━━━━━ DATA EXTRACT ━━━━━

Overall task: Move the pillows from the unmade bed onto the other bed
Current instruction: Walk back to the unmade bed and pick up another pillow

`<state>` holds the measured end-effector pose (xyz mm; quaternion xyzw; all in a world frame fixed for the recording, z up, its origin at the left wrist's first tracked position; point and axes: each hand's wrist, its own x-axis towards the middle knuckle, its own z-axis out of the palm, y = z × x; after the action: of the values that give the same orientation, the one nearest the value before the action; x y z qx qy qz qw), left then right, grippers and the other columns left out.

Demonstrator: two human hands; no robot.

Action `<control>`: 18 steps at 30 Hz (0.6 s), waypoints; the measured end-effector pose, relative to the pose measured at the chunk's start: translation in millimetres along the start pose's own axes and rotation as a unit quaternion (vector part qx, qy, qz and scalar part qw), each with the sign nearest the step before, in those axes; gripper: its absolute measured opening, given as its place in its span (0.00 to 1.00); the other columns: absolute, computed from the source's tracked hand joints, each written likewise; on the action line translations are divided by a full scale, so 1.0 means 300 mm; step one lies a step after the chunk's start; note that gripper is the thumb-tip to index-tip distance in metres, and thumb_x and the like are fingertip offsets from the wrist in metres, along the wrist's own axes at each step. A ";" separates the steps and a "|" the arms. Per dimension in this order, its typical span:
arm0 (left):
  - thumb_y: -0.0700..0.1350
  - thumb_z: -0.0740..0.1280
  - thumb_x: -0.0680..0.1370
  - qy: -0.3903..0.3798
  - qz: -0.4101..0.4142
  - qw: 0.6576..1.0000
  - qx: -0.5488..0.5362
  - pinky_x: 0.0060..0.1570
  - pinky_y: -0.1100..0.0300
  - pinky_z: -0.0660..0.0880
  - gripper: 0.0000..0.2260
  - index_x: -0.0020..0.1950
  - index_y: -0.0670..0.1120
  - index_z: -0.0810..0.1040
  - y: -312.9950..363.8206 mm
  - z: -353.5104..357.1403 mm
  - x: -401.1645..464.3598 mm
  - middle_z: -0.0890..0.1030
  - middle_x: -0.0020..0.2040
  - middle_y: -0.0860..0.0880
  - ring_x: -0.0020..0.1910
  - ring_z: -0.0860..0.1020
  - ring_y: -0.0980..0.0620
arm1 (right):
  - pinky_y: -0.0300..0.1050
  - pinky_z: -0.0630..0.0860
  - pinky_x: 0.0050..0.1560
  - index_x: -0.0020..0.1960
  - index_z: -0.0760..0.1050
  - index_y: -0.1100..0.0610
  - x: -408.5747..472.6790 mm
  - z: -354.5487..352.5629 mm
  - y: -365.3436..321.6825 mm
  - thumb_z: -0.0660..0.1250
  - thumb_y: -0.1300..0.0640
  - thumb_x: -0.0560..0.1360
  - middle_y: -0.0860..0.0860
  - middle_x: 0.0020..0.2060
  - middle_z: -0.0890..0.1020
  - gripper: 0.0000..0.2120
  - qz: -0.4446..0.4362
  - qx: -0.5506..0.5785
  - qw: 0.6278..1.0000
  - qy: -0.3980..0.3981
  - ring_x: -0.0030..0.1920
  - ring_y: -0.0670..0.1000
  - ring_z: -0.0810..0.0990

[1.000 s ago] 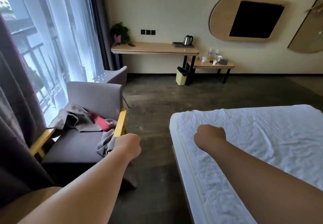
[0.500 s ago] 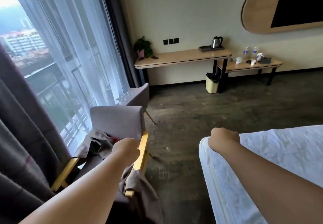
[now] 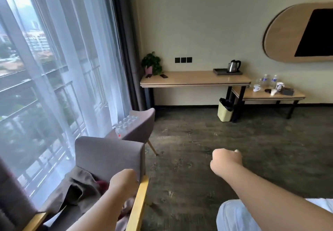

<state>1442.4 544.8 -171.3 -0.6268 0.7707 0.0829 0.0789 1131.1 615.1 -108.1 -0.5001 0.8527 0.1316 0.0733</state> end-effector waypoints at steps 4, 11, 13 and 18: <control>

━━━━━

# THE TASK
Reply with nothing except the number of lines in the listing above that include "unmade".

# ANSWER SPACE
2